Yesterday, I heard about the heavy flooding caused by Tropical Storm Lee affecting the area around Harrisburg, PA. Naturally, my thoughts drifted to baseball and the Harrisburg Senators because I visited the ballpark this summer.
Today, I saw an unbelievable image Tweeted by Senators third baseman Tim Pahuta. The shot was an overhead view of Harrisburg’s Metro Bank Park, where I visited on June 24. You can read about that visit here.
Here’s Pahuta’s image:
As you can see above, the devastation caused by the flooded Susquehanna River is awful. First and foremost, I hope that everyone in the area is OK. Second, I hope the flooding will soon go down and Metro Bank Park can be up and running as soon as is humanly possible.
I placed 10 numbers on Pahuta’s image which I’ve linked to 10 images below. I took the shots below this summer when things in the area were normal.

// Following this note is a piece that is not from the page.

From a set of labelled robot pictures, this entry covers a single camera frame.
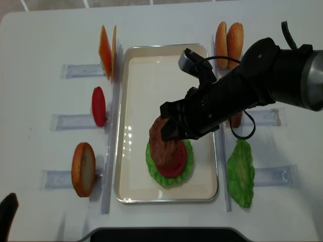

1. This is the main concourse of the ballpark just after you enter through the main gates. The structure to the left of the #1 includes the team’s offices and team shop. Here’s what it looks like from midway along the concourse, just above the #10:
2. This is the Ollie’s Bargain Outlet Cheap Seats section, which I sat in for a couple innings. A fan in this section who catches a home run gets a gift card to Ollie’s Bargain Outlet. Just behind this section, you can see the door to the team shop and a concession stand:
3. This number marks one of my favorite spots in Metro Bank Park. The area features bar stools and a bar, and I spent some time in this area, too:
4. Just to the right of #4, you can see the batter’s eye, which is well above field level but appears to have water right to its bottom. I took the photo below from behind the batter’s eye, looking roughly toward #3.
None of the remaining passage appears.